Restate word for word the entries below, starting at the line with "(296, 137): -0.53, 0.15" and ending at the line with "(197, 30): 0.92, 0.18". Keep both end lines and omit the pictures.

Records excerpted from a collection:
☆ ☆ ☆ ☆ ☆ ☆ ☆

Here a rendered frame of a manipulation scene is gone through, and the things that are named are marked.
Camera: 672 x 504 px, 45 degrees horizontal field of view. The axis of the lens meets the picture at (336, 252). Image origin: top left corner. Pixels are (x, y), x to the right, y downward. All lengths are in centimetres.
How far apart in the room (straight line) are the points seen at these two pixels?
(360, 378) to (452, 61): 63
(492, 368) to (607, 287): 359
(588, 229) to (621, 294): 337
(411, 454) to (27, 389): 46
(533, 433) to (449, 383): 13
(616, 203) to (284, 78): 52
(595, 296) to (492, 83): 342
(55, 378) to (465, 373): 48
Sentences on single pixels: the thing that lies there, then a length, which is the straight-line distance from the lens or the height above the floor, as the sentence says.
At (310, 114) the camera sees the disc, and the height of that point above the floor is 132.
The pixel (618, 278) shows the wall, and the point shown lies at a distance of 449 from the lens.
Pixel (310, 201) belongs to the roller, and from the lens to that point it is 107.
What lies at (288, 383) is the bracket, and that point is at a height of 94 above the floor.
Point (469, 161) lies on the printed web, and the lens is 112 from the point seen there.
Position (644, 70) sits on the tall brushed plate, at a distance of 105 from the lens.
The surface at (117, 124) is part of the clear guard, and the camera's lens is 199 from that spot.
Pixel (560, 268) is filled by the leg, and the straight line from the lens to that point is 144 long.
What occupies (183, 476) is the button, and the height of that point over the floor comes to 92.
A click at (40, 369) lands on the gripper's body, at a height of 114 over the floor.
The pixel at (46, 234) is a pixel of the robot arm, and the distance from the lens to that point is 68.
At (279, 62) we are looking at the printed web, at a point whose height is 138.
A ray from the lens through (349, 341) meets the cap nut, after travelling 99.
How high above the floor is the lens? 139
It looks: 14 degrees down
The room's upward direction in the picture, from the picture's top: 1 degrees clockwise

☆ ☆ ☆ ☆ ☆ ☆ ☆

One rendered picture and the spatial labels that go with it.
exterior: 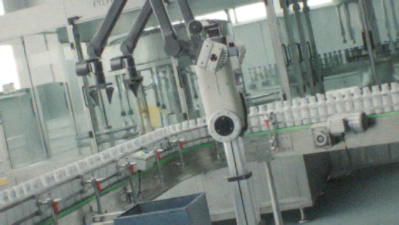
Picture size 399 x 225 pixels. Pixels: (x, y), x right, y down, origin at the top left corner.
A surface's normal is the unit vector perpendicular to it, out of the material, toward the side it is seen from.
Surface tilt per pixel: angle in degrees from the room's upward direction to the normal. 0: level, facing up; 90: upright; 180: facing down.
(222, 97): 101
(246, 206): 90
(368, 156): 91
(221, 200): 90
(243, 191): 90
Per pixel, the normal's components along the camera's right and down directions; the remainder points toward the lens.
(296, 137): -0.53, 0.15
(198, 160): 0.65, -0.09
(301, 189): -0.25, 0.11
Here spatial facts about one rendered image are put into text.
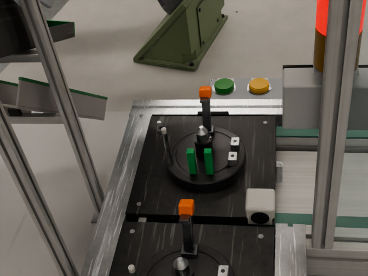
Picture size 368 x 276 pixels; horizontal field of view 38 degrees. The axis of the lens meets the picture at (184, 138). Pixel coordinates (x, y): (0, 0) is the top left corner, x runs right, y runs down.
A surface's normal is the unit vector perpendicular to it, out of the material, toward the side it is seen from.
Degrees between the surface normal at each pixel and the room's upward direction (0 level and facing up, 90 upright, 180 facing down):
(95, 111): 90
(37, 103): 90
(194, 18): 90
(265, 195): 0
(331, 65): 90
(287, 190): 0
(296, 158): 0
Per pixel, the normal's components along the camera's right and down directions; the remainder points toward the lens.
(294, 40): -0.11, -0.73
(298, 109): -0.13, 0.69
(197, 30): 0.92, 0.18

☆ ☆ ☆ ☆ ☆ ☆ ☆

> _Response to this task_:
(296, 137): -0.53, 0.15
(198, 160): 0.65, -0.09
(301, 189): -0.25, 0.11
Here spatial facts about one rendered image are put into text.
Picture size 368 x 276 pixels; horizontal field of view 38 degrees. The axis of the lens meets the picture at (184, 138). Pixel coordinates (x, y): (0, 0) is the top left corner, x runs right, y runs down.
A surface's normal is the unit vector perpendicular to it, out of the material, toward the side it is seen from.
Degrees between the surface normal at each pixel and the room's upward direction (0 level and facing up, 90 upright, 180 facing down):
(95, 111): 90
(37, 103): 90
(194, 18): 90
(265, 195): 0
(331, 65): 90
(287, 190): 0
(296, 158): 0
Per pixel, the normal's components along the camera's right and down directions; the remainder points toward the lens.
(294, 40): -0.11, -0.73
(298, 109): -0.13, 0.69
(197, 30): 0.92, 0.18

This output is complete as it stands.